# WHAT TO WORK ON
Which lines run from the line with "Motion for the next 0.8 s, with" through the line with "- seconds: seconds" in the entries below? Print them exactly, both ends included, and nothing more.

Records from a collection

------------

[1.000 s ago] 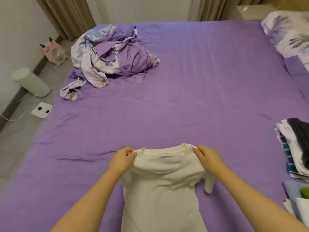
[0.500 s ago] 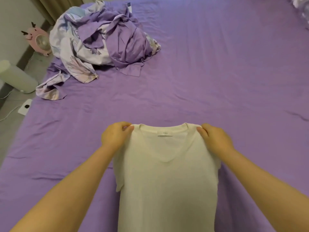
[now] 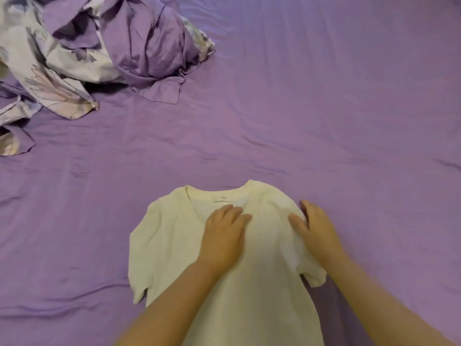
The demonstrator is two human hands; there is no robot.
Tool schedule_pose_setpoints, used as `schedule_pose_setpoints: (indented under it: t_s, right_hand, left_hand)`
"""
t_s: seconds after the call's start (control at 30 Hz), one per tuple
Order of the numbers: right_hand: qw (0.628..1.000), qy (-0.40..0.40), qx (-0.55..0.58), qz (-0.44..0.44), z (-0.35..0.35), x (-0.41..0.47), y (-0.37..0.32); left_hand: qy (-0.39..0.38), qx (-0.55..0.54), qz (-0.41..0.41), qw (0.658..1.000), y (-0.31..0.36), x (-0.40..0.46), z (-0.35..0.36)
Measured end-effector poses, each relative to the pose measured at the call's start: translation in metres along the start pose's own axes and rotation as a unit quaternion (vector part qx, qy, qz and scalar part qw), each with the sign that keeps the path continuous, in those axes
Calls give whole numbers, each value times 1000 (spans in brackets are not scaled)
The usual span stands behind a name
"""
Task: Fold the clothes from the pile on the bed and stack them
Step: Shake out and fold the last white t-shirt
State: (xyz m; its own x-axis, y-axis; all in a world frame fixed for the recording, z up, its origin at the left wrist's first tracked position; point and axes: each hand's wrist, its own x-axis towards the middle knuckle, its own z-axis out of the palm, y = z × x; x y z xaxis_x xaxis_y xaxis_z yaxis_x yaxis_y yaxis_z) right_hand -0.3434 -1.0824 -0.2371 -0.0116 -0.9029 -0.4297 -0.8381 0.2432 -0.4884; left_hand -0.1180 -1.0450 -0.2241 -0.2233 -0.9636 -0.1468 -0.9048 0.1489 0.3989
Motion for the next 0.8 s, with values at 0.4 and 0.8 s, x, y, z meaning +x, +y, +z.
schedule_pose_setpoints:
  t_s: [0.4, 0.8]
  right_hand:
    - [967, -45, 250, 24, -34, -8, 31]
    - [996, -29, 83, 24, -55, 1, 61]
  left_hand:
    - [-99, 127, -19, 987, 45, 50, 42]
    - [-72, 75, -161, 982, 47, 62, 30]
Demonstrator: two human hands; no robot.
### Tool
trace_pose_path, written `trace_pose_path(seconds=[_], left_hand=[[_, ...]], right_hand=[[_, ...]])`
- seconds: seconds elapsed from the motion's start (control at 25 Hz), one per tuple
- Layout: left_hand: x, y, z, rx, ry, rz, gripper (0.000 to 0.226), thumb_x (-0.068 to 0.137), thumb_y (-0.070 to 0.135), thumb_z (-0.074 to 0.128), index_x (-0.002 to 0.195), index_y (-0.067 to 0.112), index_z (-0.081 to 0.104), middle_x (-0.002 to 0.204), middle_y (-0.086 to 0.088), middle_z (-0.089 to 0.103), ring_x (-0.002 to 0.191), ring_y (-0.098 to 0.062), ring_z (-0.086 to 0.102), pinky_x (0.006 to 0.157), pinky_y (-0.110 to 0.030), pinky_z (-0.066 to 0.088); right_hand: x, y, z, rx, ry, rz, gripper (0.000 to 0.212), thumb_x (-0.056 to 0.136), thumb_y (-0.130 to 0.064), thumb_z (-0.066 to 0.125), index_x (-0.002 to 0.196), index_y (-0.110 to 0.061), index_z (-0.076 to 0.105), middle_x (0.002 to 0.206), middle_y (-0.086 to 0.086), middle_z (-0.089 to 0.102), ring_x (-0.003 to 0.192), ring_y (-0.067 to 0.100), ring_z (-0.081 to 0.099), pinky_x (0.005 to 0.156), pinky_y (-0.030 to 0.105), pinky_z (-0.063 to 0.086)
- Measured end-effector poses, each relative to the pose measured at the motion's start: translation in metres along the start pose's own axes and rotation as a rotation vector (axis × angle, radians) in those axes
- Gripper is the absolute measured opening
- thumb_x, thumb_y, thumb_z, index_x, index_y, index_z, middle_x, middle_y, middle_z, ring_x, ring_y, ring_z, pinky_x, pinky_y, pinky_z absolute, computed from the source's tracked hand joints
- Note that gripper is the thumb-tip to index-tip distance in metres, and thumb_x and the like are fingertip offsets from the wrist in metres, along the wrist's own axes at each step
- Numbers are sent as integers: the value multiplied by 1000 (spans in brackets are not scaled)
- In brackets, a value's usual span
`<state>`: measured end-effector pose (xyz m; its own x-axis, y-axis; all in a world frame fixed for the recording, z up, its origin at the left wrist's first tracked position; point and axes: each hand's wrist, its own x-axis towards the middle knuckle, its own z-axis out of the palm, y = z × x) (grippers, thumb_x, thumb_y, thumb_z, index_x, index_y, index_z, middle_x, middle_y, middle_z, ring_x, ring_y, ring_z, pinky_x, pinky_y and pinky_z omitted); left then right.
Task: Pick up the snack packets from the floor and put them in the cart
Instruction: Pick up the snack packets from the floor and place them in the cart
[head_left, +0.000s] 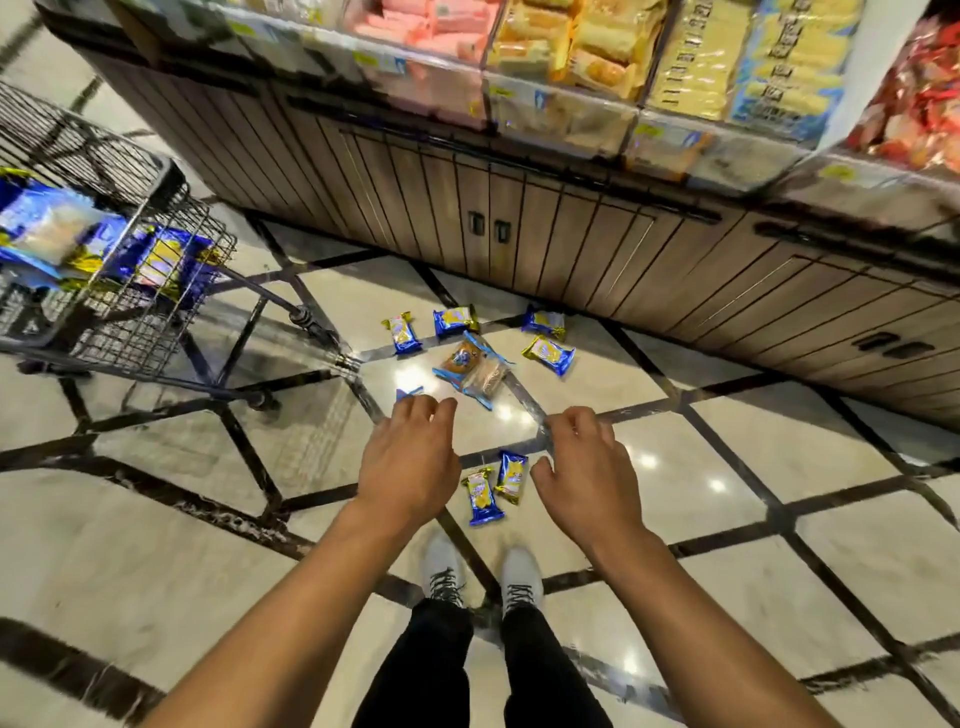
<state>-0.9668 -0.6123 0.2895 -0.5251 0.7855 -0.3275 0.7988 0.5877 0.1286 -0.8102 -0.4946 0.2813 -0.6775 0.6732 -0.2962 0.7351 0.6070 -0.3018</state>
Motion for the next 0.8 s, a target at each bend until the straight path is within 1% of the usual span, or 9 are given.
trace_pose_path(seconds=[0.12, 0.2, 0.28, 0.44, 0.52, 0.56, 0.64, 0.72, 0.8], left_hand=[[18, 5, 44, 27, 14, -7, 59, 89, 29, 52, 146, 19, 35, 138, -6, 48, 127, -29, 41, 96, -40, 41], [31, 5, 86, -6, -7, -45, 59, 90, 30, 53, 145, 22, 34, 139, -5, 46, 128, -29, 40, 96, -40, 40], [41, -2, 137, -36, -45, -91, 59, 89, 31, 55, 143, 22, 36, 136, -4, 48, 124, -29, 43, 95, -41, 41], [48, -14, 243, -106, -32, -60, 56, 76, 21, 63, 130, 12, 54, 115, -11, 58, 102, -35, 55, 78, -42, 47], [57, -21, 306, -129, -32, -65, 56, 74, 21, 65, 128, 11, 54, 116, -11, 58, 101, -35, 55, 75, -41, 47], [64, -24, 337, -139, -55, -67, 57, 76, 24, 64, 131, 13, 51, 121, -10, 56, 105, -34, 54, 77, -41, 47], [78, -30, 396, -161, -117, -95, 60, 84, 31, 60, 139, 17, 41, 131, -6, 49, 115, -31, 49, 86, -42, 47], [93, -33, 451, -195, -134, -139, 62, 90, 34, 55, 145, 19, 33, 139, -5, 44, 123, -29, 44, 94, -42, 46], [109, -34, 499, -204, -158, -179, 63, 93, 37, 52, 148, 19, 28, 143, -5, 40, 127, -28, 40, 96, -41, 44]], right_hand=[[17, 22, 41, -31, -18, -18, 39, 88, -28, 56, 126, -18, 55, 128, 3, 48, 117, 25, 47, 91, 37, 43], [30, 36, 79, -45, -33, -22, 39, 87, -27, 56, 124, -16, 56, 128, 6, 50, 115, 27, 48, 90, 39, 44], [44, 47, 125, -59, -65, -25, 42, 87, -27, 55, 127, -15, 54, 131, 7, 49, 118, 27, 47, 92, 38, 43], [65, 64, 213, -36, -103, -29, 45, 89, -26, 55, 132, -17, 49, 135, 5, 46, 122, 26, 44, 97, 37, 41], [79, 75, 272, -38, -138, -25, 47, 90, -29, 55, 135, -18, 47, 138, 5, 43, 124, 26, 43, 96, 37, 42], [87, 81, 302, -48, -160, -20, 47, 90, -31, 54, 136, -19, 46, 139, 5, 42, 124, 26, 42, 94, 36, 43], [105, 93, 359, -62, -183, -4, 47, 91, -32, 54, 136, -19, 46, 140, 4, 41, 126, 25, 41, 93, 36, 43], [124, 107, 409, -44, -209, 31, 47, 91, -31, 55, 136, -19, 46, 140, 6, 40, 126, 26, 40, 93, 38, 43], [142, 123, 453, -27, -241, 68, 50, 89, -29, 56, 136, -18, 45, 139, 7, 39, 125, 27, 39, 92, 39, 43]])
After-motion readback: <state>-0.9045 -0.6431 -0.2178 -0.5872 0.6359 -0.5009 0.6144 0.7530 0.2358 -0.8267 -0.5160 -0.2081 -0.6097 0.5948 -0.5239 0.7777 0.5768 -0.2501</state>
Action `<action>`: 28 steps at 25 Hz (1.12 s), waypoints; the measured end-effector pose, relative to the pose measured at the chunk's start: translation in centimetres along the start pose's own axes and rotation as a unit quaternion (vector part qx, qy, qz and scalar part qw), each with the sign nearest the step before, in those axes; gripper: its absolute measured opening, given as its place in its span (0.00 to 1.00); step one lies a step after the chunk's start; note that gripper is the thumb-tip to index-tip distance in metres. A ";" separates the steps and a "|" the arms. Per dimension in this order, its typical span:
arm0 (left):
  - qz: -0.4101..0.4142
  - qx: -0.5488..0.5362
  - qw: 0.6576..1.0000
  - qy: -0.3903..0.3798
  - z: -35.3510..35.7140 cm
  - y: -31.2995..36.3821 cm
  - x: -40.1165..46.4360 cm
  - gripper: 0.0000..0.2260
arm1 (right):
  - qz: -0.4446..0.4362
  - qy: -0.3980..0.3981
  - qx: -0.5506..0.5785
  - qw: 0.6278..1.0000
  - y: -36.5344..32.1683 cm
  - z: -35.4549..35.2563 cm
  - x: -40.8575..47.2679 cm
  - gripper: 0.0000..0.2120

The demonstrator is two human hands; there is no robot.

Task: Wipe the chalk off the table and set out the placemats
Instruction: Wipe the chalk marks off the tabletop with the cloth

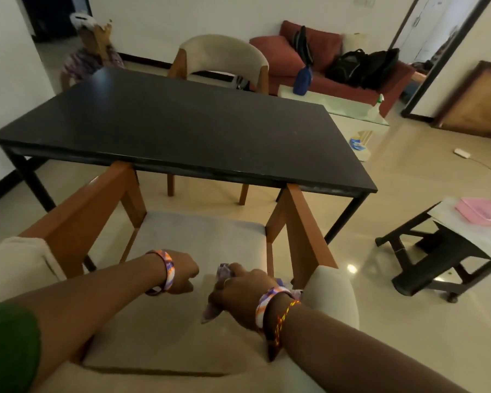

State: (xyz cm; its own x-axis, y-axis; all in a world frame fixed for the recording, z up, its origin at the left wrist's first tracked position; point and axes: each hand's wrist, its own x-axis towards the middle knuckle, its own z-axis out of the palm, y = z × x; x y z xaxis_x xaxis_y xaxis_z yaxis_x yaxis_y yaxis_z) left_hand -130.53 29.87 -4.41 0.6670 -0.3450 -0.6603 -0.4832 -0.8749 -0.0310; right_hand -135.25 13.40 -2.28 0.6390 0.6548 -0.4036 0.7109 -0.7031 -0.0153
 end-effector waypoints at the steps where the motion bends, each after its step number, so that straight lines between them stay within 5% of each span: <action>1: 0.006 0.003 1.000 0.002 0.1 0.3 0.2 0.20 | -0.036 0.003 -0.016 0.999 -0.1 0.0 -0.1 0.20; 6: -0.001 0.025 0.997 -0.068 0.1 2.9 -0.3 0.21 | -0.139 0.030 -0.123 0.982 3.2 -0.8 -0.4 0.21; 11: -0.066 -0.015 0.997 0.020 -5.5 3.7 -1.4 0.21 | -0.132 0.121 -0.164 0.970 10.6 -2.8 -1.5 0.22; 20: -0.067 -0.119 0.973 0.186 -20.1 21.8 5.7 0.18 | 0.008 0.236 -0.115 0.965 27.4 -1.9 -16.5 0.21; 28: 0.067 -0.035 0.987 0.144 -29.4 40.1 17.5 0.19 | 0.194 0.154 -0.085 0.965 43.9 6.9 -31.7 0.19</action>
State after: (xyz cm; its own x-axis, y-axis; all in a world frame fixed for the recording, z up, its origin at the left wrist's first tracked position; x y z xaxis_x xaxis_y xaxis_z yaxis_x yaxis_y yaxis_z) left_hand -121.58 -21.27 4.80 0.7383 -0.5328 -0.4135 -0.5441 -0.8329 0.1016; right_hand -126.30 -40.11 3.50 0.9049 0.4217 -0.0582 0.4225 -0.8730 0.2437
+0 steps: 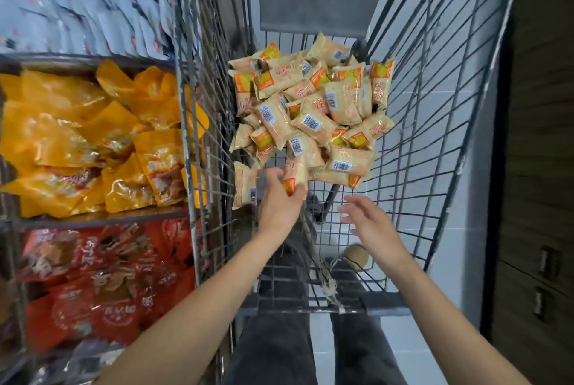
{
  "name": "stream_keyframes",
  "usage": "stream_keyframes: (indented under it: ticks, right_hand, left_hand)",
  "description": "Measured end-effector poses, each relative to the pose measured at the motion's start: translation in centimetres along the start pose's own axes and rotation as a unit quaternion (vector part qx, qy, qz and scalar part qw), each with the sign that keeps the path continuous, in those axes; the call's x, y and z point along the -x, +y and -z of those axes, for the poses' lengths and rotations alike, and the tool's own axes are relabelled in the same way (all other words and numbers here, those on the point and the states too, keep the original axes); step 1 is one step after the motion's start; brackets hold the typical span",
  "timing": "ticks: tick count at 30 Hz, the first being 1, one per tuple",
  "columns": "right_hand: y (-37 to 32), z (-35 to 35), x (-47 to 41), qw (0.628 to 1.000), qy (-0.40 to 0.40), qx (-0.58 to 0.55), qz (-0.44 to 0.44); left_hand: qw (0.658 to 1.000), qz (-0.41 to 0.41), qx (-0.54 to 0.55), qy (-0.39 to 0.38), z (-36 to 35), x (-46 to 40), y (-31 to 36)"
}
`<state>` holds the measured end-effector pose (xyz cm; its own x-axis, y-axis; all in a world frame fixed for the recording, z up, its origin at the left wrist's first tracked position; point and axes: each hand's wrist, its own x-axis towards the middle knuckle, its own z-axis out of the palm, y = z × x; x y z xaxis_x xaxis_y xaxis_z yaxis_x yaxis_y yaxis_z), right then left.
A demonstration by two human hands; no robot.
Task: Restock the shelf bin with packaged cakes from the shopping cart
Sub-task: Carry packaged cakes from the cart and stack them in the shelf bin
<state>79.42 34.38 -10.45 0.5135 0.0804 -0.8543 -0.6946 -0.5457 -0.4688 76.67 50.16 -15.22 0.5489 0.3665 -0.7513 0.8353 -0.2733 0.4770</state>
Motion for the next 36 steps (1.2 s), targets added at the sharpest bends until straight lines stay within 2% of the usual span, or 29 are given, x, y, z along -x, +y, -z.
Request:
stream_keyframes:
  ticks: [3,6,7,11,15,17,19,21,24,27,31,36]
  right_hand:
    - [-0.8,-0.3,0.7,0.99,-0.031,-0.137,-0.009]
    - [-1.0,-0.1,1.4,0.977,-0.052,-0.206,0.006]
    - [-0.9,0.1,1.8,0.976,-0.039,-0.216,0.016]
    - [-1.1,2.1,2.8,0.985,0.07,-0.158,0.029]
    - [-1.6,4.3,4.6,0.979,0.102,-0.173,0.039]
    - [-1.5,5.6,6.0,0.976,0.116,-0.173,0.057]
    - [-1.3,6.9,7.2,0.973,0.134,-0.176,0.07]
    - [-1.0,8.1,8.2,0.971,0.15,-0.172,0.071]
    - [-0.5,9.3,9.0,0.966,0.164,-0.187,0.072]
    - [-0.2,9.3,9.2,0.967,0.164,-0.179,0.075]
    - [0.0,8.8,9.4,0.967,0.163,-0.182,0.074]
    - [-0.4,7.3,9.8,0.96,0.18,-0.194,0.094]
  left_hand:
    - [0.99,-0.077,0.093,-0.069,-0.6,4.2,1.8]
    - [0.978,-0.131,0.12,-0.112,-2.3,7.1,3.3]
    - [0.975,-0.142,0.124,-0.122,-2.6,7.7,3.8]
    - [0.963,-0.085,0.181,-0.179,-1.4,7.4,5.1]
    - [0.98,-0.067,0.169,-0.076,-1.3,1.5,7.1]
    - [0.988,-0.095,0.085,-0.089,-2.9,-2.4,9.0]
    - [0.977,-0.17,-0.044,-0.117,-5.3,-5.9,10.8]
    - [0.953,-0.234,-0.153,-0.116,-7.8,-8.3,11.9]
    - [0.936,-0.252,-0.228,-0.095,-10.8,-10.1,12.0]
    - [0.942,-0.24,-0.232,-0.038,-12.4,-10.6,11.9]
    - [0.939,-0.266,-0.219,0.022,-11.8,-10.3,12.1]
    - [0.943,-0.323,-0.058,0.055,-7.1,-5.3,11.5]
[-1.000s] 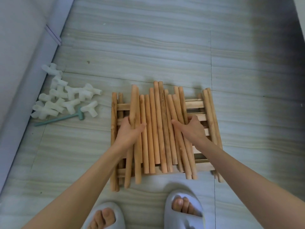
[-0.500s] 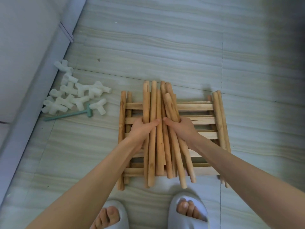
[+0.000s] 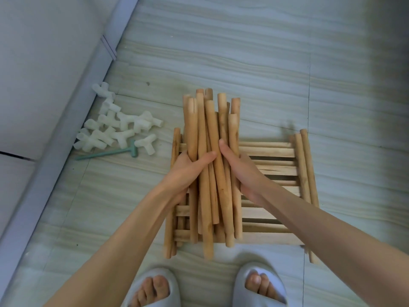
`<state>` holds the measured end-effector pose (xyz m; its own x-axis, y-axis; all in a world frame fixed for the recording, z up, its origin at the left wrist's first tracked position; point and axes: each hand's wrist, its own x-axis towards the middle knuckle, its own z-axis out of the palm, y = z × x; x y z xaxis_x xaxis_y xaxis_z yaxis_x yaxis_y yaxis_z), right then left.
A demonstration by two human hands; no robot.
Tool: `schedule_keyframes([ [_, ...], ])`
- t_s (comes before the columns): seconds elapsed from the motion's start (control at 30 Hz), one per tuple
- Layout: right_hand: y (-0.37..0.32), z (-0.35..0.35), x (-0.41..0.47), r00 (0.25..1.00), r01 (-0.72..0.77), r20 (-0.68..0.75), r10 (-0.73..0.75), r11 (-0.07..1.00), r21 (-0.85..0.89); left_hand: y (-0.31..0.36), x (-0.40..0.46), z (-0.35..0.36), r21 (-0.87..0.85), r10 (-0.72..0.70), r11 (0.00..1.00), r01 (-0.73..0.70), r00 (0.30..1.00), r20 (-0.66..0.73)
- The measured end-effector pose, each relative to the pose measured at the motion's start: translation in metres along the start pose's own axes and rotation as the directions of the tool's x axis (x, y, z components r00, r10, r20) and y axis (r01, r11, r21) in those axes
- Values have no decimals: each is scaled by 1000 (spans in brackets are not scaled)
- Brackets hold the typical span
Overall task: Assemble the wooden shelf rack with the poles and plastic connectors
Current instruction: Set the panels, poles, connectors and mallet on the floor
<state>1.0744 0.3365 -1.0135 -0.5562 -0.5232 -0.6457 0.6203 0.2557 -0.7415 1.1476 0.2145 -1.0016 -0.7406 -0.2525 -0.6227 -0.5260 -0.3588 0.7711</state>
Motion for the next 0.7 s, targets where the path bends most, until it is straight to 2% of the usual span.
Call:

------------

# EXERCISE ANSWER
Motion for the next 0.8 s, with values at 0.4 and 0.8 s, x, y, z meaning +x, +y, +z.
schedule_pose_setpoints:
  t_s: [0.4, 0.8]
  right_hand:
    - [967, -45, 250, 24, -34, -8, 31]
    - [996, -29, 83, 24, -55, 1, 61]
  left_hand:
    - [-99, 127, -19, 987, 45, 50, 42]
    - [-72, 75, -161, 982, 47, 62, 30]
Demonstrator: two human hands; no robot.
### Tool
trace_pose_path, written `trace_pose_path(seconds=[_], left_hand=[[_, ...]], right_hand=[[_, ...]])`
- seconds: seconds elapsed from the motion's start (control at 25 Hz), one per tuple

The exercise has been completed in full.